The lip movement detector has been trained on several thousand frame sequences (each sequence is of length 25 frames) of several speakers speaking various sentences, as well as on people who are quietly staring at the camera, or making other expressions such as smiling, laughing, grimacing, chewing etc.

I have come across the following two major techniques in the literature for lip movement based speaker detection:

1. Measure the patterns of optical flow of pixels that constitute the mouth area, when the person is talking versus not talking. Try to deduce from these measurements whether or not they are speaking.
2. Feed a sequence of scaled & centered images of the mouth area to a time-distributed 3d convolutional net, followed by one or more RNN layers. The Conv net learns to extract a time-distributed feature vector which the RNN layers work upon to detect speech versus not-speech.

1. Simplicity: The lip-separation distance technique focuses on measuring the one unique aspect of lip motion that is a necessary condition for human speech, namely separation between lips.
2. Less risk of over-fitting: Other techniques that depend on the entire mouth area of the frame, have to train on (or learn to ignore!) the movement pattern of every single pixel in the mouth frame. This can make the network succeptible to over-fitting on the training data set.
3. Lower sensitivity to head motion or changing background : The over-fitting issue is exacerbated when the human head is moving against the background (or vice versa). If the training dataset does not include a large number of mouth-cropped images that are set against a changing background, the network's prediction will often be wrong in real life situations where there is likely to be a considerable amount of head motion against the background.
4. Small and fast: The mouth frame image based speaker detectors have larger models (megabytes), and slower detection speeds, as compared to the lip-separation based network, whose model is 50-100 KB and it can be run in real time.

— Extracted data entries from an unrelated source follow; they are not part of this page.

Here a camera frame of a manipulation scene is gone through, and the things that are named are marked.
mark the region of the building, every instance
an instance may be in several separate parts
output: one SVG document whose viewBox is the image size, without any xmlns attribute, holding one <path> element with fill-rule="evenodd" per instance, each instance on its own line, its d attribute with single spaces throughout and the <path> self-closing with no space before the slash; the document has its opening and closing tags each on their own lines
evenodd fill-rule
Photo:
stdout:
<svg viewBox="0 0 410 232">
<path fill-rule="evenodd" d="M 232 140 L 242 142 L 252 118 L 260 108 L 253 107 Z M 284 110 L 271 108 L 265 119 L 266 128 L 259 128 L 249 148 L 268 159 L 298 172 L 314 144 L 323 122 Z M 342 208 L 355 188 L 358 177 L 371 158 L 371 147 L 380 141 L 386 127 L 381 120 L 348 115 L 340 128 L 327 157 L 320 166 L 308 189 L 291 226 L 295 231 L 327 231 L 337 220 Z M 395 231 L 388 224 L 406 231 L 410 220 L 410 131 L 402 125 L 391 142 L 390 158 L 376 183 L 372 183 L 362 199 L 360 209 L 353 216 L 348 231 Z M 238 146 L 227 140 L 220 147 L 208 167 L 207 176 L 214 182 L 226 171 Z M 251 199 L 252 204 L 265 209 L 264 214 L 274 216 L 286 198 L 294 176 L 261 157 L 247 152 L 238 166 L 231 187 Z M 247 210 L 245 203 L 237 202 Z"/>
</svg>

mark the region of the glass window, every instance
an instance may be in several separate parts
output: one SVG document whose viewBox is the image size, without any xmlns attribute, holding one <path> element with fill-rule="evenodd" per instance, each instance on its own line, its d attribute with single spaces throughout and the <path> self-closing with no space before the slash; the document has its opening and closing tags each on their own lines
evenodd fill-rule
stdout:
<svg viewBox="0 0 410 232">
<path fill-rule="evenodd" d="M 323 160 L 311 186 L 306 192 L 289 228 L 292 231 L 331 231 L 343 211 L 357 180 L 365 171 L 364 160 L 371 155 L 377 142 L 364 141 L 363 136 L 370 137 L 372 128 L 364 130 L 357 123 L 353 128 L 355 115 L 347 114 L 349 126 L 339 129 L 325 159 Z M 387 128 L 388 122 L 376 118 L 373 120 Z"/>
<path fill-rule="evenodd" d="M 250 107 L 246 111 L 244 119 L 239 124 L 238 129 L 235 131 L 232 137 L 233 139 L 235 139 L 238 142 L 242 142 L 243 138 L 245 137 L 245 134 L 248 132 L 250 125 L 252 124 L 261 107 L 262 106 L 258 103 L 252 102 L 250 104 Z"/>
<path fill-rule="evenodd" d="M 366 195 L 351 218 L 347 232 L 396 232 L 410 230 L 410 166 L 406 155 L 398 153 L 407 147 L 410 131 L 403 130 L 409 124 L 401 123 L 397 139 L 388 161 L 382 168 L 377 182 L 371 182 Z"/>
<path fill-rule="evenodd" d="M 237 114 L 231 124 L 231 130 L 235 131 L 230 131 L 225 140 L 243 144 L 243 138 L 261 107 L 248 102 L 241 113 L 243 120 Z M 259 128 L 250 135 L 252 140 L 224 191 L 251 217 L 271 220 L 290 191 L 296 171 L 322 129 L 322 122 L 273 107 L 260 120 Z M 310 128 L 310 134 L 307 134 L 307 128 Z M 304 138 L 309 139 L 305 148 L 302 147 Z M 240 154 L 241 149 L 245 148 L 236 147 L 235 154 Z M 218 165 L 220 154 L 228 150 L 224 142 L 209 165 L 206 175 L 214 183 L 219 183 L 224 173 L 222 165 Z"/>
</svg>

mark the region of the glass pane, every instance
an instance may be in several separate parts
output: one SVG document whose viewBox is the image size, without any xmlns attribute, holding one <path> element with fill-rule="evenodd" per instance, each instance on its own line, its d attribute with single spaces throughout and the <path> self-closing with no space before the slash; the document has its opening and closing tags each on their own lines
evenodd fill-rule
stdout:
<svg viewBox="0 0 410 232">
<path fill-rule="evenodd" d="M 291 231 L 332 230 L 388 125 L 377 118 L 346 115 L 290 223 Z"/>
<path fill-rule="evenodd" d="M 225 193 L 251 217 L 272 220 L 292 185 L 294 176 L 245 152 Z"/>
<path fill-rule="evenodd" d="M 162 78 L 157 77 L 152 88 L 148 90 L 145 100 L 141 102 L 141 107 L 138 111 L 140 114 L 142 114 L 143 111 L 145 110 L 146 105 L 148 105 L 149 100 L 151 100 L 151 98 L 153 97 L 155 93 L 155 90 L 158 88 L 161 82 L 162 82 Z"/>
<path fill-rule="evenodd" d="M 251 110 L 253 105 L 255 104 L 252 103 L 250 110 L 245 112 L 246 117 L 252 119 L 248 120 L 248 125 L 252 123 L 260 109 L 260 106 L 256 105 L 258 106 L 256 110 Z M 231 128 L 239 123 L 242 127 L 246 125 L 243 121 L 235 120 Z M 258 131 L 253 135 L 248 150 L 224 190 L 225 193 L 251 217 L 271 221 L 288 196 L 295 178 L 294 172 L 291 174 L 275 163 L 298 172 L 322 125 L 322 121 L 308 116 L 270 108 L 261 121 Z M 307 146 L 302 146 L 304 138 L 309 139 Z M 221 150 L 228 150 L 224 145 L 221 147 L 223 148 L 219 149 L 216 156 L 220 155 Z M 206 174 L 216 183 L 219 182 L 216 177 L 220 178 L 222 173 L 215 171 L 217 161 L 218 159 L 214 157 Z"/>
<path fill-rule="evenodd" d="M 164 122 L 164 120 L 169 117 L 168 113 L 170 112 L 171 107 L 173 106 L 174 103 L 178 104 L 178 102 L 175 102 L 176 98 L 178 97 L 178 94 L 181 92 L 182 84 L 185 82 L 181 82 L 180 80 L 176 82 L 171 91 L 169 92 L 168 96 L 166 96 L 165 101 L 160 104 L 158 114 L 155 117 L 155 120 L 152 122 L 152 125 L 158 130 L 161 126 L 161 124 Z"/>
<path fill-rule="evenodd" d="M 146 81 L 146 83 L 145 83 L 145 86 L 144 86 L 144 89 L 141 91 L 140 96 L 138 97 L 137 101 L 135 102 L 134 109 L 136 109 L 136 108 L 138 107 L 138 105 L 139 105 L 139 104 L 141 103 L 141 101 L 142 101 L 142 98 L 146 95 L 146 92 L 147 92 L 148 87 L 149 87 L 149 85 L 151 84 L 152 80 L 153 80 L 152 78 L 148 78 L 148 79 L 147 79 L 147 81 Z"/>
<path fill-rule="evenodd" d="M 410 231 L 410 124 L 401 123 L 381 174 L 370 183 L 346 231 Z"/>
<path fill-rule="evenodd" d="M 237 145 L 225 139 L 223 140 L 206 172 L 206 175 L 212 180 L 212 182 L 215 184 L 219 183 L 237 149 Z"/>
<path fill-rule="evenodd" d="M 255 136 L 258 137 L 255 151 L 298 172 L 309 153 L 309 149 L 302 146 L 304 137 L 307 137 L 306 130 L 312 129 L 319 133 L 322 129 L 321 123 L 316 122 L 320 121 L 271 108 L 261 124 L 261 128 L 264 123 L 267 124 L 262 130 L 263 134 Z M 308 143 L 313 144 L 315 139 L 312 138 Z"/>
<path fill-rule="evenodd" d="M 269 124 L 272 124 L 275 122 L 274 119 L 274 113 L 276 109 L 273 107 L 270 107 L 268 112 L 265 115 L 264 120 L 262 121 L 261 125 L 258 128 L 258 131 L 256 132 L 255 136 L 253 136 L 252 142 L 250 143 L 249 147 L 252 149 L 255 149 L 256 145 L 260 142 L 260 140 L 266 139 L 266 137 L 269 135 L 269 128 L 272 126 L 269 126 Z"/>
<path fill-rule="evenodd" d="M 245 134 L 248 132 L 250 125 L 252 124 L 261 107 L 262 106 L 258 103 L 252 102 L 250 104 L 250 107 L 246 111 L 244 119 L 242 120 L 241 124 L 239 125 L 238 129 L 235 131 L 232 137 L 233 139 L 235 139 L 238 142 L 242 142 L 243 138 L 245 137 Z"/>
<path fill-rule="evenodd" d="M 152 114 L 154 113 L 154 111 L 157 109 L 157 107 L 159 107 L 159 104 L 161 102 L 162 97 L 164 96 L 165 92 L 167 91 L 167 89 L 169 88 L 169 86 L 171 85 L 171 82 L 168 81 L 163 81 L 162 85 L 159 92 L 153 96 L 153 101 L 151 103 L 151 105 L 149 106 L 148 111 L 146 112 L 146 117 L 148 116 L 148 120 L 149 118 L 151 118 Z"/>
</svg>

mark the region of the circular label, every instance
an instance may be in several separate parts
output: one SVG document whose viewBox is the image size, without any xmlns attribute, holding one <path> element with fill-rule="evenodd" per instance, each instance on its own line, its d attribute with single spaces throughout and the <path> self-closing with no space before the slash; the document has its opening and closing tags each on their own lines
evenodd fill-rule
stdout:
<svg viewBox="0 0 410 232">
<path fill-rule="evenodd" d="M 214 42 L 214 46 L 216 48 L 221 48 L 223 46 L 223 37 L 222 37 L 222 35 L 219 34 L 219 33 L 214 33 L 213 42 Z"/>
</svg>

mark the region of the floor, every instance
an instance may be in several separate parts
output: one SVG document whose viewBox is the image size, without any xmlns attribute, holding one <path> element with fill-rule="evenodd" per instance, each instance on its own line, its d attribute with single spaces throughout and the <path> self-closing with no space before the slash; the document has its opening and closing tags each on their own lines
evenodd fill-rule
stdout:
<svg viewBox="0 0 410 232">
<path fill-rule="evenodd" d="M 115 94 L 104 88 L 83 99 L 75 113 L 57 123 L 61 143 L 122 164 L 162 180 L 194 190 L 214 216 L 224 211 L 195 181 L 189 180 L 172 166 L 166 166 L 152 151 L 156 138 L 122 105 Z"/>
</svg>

A significant downside of the lip-separation distance technique is that it's accuracy is strongly dependent on the accuracy of the facial landmark predictor's results. If the landmark predictor does a poor job of placing the landmark points around the inside edges of the top and bottom lip, there will be noise generated in the separation distances that are fed into the lip movement detector, which will in turn affect the accuracy of it's train and/or prediction.

1. All the pre-trained models in the mdoels directory were trained on approximately 8000 speech sequences, and 8000 non-speech (silence, chewing, smiling, laughing, grinning, grimacing, etc) sequences. Each sequence was 25 frames long. Thus a total of 400,000 video frames containing speech (200K) and non-speech (200K) actions.
2. The validation was performed on a further 2000 speech and non-speech sequences, each of 25 frames length.
3. The training dataset contained sequenced from <> distinct individuals. The validation dataset contained sequences from <> distinct individuals.
4. The individuals used in the validation dataset were entirely different than those used in the training dataset.